_EXERCISE PROMPT:_ Wherever a line in the data below holds "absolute", copy that line.

----

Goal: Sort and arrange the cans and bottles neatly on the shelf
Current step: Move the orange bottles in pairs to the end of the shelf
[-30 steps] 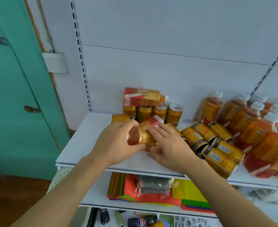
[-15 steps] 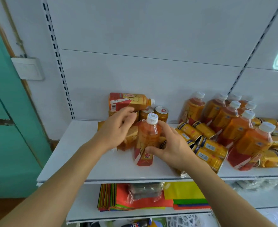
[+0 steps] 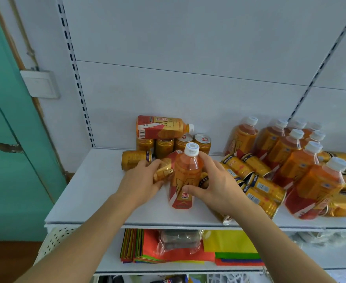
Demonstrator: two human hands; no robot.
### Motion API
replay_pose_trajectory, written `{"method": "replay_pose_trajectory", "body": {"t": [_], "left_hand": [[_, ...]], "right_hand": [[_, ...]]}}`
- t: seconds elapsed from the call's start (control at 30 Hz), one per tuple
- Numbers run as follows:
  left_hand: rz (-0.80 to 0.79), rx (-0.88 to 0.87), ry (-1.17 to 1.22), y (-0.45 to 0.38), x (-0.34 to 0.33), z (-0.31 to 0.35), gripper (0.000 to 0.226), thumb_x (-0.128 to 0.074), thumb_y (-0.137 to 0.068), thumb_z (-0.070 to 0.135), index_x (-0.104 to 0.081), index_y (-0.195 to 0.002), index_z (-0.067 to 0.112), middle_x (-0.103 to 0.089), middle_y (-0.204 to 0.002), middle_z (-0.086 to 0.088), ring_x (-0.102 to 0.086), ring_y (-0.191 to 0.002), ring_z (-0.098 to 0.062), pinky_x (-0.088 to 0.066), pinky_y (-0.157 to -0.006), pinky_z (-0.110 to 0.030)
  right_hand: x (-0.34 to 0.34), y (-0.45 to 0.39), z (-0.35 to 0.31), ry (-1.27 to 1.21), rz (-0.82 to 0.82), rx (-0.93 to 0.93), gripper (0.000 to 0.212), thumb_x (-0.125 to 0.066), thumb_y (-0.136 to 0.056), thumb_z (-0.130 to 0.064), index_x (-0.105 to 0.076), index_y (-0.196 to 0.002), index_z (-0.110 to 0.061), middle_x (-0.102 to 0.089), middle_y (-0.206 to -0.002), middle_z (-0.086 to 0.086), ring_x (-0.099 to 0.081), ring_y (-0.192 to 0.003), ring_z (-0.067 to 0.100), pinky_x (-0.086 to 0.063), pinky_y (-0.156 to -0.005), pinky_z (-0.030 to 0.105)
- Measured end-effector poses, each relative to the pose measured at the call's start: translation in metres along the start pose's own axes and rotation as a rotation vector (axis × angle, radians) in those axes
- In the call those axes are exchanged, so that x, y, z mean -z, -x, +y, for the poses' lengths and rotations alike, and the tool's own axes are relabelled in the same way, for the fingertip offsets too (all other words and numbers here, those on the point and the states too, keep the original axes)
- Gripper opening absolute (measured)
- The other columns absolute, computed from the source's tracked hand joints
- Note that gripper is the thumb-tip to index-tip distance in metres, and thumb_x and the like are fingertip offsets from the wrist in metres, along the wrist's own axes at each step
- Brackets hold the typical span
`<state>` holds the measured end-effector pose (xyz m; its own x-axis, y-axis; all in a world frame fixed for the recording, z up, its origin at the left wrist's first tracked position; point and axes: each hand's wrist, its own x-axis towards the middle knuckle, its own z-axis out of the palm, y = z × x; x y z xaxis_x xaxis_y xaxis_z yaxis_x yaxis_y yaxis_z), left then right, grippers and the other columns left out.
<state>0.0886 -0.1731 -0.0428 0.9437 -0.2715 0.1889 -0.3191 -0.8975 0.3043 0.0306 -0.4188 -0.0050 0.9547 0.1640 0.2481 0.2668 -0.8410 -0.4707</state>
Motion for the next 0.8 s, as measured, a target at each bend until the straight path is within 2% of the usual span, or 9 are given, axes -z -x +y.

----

_EXERCISE RESPONSE:_
- Gripper opening absolute (measured)
- The other columns absolute, computed from the source's tracked hand joints

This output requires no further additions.